Testator executed a will leaving his property to a good friend’s widow. The will was contested on the grounds that testator did not know the natural objects of his bounty as he believed the two children of his ex-wife were not his.
Synopsis of Rule of Law.
A mistaken belief is not a grounds for finding lack of testamentary capacity as long as there is some rational basis for that belief, however slight.
Testator married Aimee Neresheimer in 1899. Several years later the couple had a son and daughter in Europe. When the couple returned to the United States the testator went to work for his father-in-law. A year later in 1906 the testator’s wife, Aimee, asked for a divorce. Aimee remarried a family friend and an affidavit made by the testator stated that the she confessed to him that the two children were not his. The two children did not communicate with the testator for the next thirty years prior to his death.
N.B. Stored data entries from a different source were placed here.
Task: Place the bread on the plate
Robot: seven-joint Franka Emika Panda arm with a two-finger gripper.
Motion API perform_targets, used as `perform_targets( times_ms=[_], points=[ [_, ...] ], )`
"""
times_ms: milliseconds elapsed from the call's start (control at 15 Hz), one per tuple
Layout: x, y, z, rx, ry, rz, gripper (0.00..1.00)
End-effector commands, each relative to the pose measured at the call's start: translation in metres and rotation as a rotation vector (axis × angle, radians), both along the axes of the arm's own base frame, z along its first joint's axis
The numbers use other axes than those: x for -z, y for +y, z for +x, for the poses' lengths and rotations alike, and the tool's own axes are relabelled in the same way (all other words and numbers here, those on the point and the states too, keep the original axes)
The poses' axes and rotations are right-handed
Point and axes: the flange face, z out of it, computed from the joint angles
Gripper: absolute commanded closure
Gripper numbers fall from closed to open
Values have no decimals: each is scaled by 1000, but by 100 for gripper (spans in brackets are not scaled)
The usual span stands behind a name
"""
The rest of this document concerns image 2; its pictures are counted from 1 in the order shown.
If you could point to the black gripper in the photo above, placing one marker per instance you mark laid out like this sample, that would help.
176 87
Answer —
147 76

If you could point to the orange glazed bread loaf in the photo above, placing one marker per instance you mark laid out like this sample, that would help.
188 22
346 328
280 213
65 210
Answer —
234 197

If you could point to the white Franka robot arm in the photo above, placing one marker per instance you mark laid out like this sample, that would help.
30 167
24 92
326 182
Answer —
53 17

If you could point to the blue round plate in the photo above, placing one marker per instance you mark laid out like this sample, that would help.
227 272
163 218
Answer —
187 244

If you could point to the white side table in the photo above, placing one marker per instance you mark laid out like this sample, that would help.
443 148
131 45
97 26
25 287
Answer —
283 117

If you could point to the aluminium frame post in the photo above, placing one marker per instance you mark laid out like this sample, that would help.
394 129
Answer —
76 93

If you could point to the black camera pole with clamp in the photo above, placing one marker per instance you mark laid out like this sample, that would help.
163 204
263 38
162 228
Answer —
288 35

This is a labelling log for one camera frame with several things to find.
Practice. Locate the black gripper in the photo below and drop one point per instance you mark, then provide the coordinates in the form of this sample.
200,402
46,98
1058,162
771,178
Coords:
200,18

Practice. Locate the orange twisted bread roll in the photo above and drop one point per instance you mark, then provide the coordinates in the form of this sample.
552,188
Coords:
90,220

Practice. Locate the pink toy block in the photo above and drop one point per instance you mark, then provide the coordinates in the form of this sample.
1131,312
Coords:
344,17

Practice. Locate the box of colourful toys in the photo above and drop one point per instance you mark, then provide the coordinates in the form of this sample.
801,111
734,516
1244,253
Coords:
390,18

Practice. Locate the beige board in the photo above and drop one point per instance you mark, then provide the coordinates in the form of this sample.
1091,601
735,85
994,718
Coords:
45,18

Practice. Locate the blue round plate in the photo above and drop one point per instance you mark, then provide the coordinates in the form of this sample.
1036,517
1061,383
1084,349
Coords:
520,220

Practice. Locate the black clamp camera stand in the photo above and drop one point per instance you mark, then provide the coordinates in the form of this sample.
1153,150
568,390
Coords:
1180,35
Testator left a will leaving his property to Mrs. Clement Griscom, a widow of his good friend. The testator’s children allege the testator suffered from an insane delusion as he did not know the true objects of his bounty. The will was denied probate and the Appellant now appeals.
Whether there is any rational basis, however slight, for the testator’s belief that he was not the father of the children of his divorced wife, thus showing he did not lack testamentary capacity?
Yes. Reversed. Based on the facts there is a rational basis for the testator’s belief and therefore he had a the capacity to execute his will.
There is ample evidence to support a verdict of the jury that the testator was not of sound mind at the time of the execution of his will. The testator’s ex-wife testified that she did not tell the testator that the children were not his and therefore the jury could conclude that the testator suffered from an insane delusion in so far as the children were concerned.
The Court notes that a mistaken belief on the part of a testator does not necessarily establish that the testator lacked capacity. People often makes illogical or incorrect conclusions based on prejudices or peculiar constructions of their mind but a will does not required that the testator be able to reason free from this. The Court finds that the testator may have mistakenly believed the children were not his but that this is not an insane delusion showing a lack of testamentary capacity.